* **What the task asks**:
Transcribe the data exactly, omitting whatever pictures it holds.

* **Data extract**:
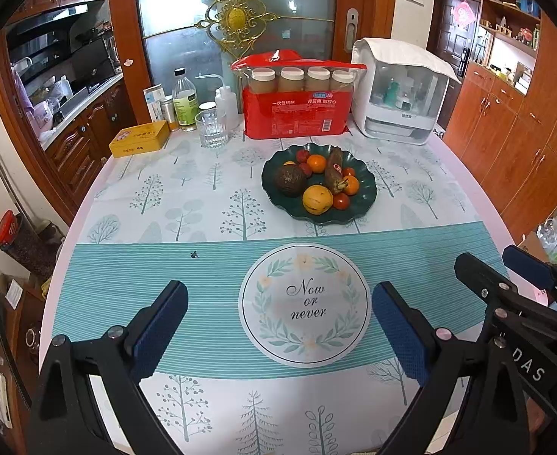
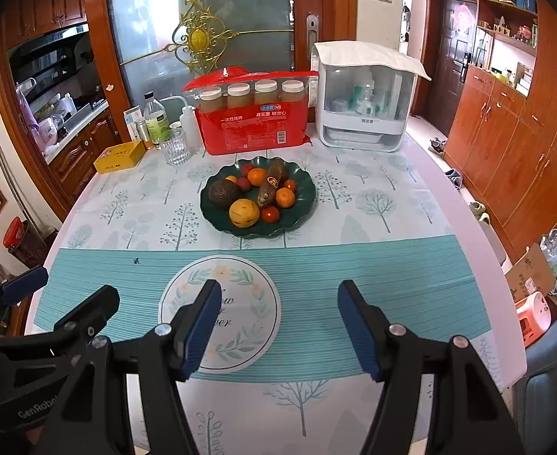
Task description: Organize fruits
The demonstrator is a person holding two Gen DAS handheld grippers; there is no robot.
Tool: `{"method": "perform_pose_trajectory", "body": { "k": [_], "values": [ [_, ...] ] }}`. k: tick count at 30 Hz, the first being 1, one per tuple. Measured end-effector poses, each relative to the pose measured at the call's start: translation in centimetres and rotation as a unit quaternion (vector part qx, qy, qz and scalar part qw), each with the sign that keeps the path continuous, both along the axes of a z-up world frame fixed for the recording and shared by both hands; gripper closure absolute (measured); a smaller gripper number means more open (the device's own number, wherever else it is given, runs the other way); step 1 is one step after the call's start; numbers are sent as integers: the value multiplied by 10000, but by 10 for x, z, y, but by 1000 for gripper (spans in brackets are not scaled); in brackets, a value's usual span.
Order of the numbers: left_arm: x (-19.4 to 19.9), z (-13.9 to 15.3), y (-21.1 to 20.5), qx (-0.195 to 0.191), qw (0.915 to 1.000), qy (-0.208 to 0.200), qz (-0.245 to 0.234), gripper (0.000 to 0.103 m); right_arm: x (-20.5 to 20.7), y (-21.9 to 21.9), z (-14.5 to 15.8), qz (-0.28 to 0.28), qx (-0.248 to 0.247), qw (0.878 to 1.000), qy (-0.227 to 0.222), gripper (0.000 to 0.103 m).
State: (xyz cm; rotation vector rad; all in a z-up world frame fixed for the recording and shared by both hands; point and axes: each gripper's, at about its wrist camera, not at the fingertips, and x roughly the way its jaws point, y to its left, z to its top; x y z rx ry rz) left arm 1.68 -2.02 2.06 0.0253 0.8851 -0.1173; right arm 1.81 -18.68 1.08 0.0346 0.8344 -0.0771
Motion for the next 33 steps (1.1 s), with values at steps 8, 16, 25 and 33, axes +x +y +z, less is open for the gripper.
{"method": "perform_pose_trajectory", "body": {
  "k": [8, 16, 25, 33],
  "values": [
    [0, 0, 0, 7, 10000, 0, 4, 6, 1, 0, 0, -21, -29, 10000, -7, 39],
    [1, 0, 0, 5, 10000, 5, -1, 6, 2, 0, 1, -20, -25, 10000, 1, 39],
    [2, 0, 1, -2, 10000, 23, -3, 6, 4, 0, 1, -23, -27, 10000, 14, 39],
    [2, -1, 2, -4, 10000, 40, -3, 6, 10, -2, -4, -60, -9, 10000, 63, 39]
  ]
}}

* **Reply**:
Task description: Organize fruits
The demonstrator is a person holding two Gen DAS handheld grippers; there is no robot.
Tool: `{"method": "perform_pose_trajectory", "body": { "k": [_], "values": [ [_, ...] ] }}`. k: tick count at 30 Hz, the first being 1, one per tuple. Measured end-effector poses, each relative to the pose measured at the call's start: translation in centimetres and rotation as a unit quaternion (vector part qx, qy, qz and scalar part qw), each with the sign that keeps the path continuous, both along the axes of a z-up world frame fixed for the recording and shared by both hands; gripper closure absolute (measured); a smaller gripper number means more open (the device's own number, wherever else it is given, runs the other way); step 1 is one step after the call's start; numbers are sent as integers: the value multiplied by 10000, but by 10 for x, z, y, but by 1000 for gripper (spans in brackets are not scaled); in brackets, a value's usual span.
Order of the numbers: left_arm: x (-19.4 to 19.9), z (-13.9 to 15.3), y (-21.1 to 20.5), qx (-0.195 to 0.191), qw (0.915 to 1.000), qy (-0.208 to 0.200), qz (-0.245 to 0.234), gripper (0.000 to 0.103 m); right_arm: x (-20.5 to 20.7), y (-21.9 to 21.9), z (-14.5 to 15.8), qz (-0.28 to 0.28), qx (-0.248 to 0.247), qw (0.878 to 1.000), qy (-0.227 to 0.222), gripper (0.000 to 0.103 m).
State: (xyz cm; rotation vector rad; all in a z-up world frame fixed for the recording and shared by both hands; point and axes: each gripper's, at about its wrist camera, not at the fingertips, and x roughly the way its jaws point, y to its left, z to its top; x y z rx ry rz) left arm 1.68 -2.02 2.06 0.0253 0.8851 -0.1173; right arm 1.81 -18.68 1.08 0.0346 0.8344 -0.0771
Motion for the next 33 steps (1.1 s), with values at steps 8, 16, 25 and 33, axes +x +y +z, less is open for the gripper.
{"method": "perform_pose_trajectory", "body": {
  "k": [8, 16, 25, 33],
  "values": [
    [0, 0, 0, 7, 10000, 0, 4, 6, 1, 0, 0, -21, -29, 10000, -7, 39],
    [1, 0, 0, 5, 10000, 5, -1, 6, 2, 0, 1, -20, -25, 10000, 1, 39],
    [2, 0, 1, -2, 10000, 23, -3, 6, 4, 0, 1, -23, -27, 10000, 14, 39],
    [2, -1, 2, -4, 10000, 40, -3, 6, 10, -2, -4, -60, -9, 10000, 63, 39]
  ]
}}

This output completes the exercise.